Go through the data below and report how many lines contain "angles"; the reply holds only that number.

→ Given data:
= Beginning of Section =
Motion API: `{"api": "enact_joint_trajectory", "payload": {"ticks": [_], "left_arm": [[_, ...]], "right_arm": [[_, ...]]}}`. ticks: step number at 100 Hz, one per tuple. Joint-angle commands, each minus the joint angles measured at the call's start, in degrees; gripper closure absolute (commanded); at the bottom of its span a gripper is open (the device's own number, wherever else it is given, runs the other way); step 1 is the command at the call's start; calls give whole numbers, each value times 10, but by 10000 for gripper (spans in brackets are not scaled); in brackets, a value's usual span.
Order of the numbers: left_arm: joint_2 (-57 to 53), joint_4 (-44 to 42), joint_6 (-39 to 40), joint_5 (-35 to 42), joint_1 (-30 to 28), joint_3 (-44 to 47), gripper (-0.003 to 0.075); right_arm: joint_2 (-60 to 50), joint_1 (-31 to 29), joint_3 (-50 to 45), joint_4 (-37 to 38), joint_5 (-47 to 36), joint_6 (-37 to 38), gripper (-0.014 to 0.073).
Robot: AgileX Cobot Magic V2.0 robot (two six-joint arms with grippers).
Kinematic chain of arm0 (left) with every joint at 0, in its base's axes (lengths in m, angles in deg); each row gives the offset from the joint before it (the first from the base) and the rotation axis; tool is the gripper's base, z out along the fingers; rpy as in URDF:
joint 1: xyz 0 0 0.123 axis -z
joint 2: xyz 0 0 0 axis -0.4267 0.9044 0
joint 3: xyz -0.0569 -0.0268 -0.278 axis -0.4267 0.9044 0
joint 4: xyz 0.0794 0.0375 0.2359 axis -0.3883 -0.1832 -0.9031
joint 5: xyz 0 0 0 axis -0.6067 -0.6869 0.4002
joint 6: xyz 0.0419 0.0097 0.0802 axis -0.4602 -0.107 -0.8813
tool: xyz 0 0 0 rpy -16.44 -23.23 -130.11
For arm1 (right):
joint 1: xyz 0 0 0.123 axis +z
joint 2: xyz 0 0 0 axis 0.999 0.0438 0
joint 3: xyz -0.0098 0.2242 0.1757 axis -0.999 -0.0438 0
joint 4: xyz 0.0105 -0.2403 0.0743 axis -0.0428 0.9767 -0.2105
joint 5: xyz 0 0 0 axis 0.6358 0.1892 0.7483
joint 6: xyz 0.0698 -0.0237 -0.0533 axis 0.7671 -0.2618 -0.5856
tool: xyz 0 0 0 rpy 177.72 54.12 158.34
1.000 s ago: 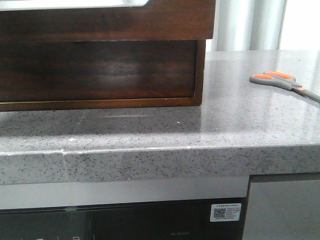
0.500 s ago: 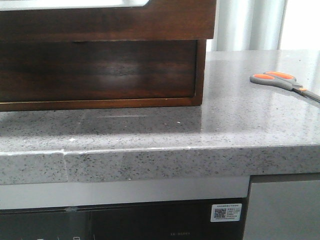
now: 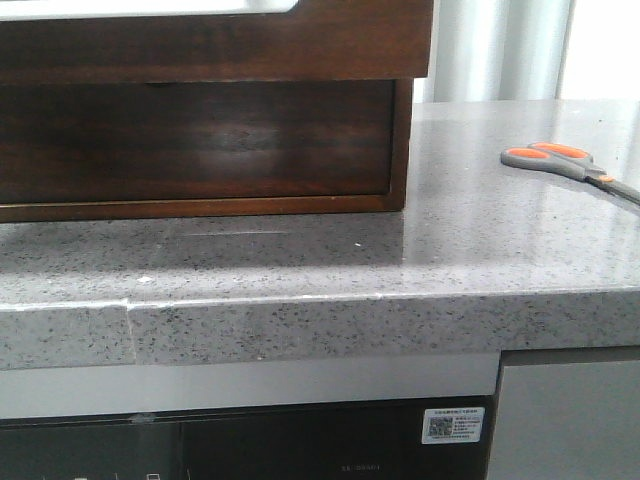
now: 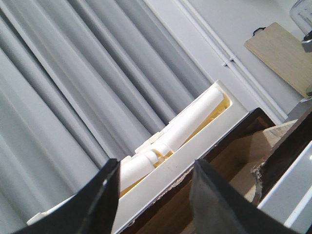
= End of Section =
→ Your solution: 2